Boomers Recognize Need for Long-Term Care, But Fail to Obtain Coverage

A recent study of Baby Boomers finds that while the Boomers have experienced the struggle their parents are facing with long-term care, few are doing anything to acquire their own coverage. The results of the survey show that more needs to be done to educate and motive Baby Boomers to seek long-term care coverage sooner, rather than later.

The online survey, conducted by the research firm of Mathew Greenwald & Associates, was taken by 1,073 Americans between the ages of 46 to 64. The survey revealed that personal experiences, such as the current economic hardship or watching their parents age, have inspired many Boomers to take hold of their financial future, including seeking out long-term care coverage.

“This study explored the influence a parents’ long-term care experience can have on their Boomer children,” said Mathew Greenwald, of Greenwald & Associates. “Boomers overwhelmingly say they learned the consequences of being unprepared, however very few currently have long-term care insurance. Even though Baby Boomers face a more than seven in ten chance that they will have some long-term care needs later in life, many haven’t connected the risk to their own personal situation.”

The survey’s findings exposed powerful recognition of the benefits of having long-term care insurance among Baby Boomers – mainly for financial and emotional benefits such as protecting their families from paying, providing peace of mind, ensuring retirement savings remain, and helping with the ability to leave an inheritance.

Approximately 72 percent of Baby Boomers whose parents had used long-term care insurance said it was a “good value” for reasons such as increasing quality of life, preserving the parents’ nest egg, and lessening the family’s financial contribution to care. Of those Boomers whose parents did not have long-term care coverage and needed it, 71 percent think that coverage would have benefited their families.

The study found that while more than half of the surveyed Boomers worry that they will need long-term care themselves, only 9 percent of these Boomers have actually purchased long-term care coverage. Many signs point to the fact that Boomers do not fully understand how long-term care financing works and do not grasp the concept of paying now and benefiting later on in life.

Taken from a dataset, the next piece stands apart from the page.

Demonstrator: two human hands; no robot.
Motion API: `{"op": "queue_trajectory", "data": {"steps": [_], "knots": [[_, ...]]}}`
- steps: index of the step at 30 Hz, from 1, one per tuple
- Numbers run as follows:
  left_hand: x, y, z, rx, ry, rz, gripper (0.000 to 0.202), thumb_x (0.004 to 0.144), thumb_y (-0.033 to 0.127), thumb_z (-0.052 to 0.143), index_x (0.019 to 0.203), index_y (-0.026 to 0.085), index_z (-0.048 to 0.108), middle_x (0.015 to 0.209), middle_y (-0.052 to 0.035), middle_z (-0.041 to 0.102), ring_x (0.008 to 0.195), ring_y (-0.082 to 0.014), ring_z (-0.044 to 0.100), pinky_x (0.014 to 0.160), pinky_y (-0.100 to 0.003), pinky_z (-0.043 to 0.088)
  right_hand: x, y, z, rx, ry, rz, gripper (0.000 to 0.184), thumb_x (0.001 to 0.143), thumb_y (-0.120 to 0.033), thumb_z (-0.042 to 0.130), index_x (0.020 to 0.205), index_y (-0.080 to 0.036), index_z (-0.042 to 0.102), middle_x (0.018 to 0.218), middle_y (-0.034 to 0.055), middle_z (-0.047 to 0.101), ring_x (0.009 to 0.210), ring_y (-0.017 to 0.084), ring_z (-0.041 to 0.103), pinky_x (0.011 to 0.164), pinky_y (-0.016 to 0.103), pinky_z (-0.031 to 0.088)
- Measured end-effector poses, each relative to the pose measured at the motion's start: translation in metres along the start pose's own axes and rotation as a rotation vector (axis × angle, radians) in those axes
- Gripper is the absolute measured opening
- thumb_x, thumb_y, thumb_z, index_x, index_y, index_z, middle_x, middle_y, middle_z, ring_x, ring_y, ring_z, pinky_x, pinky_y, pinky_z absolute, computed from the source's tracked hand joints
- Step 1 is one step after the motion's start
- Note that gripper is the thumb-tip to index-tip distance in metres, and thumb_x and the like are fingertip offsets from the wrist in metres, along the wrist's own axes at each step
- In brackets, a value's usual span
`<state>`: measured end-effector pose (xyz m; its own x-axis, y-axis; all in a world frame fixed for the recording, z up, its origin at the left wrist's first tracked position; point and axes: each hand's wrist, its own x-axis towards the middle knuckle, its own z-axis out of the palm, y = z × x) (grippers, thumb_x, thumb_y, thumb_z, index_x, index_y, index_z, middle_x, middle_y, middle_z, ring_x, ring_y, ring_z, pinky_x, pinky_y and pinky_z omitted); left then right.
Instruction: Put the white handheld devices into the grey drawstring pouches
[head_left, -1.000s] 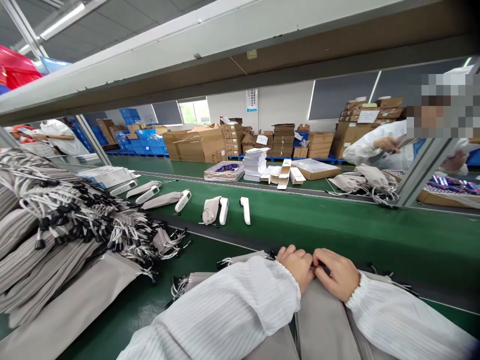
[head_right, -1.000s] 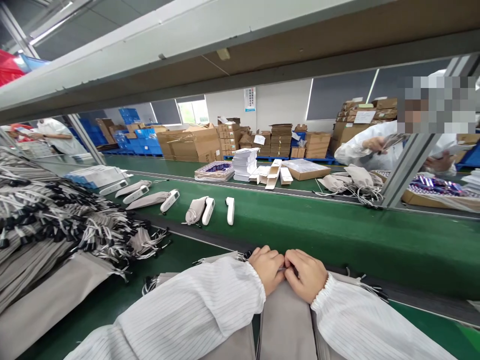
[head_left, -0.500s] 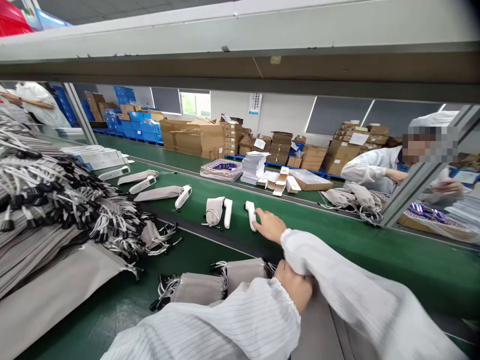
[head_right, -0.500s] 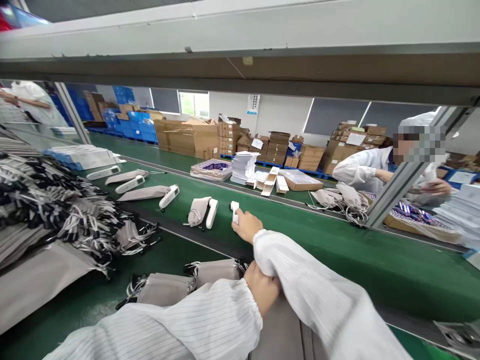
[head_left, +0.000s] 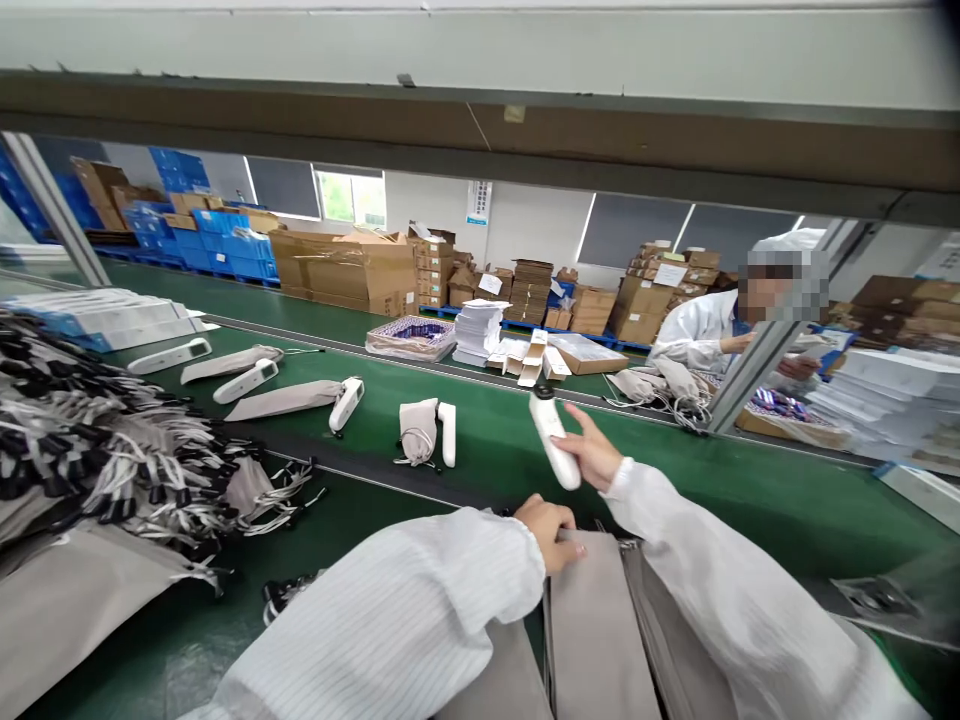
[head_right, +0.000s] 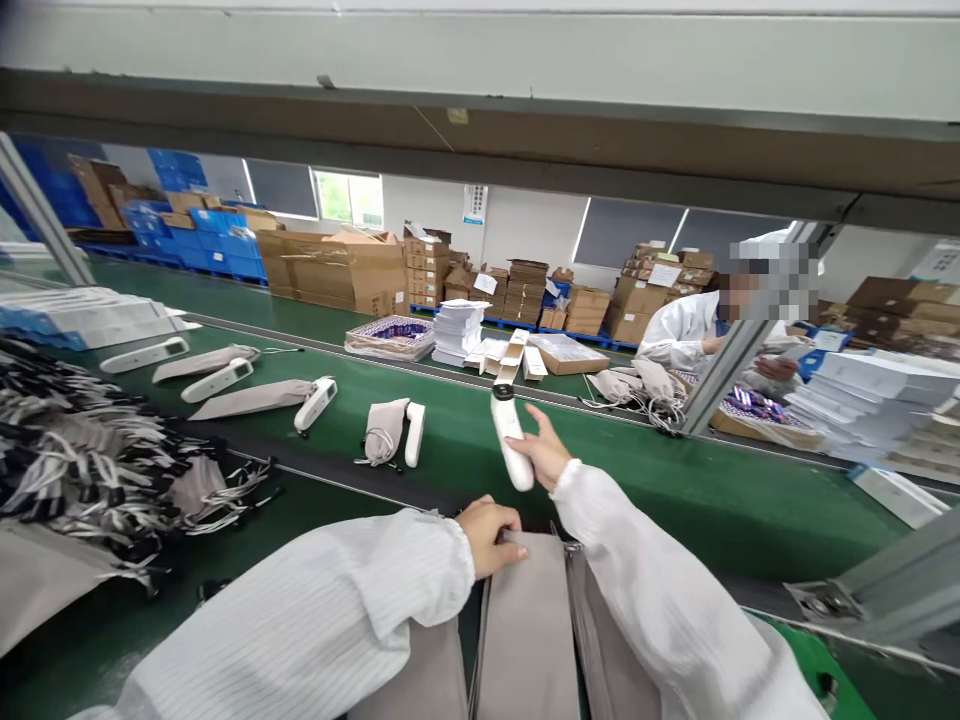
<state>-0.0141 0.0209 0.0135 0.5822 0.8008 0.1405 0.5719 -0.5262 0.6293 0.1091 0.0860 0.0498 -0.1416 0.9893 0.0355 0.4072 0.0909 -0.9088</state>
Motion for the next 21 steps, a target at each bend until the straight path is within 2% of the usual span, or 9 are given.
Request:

Ultimately, the survey does show the generalized lesson Boomers have learned from their parents. It seems that a parents’ penchant for future planning is passed to their children. Boomers with parents who had the prudence to purchase long-term care insurance are more likely to own coverage for themselves than those with parents who did not purchase long-term coverage. Of the Boomers surveyed who already owned long-term care insurance, 17 percent had parents who had also purchased coverage, while only 7 percent did not have parents with coverage.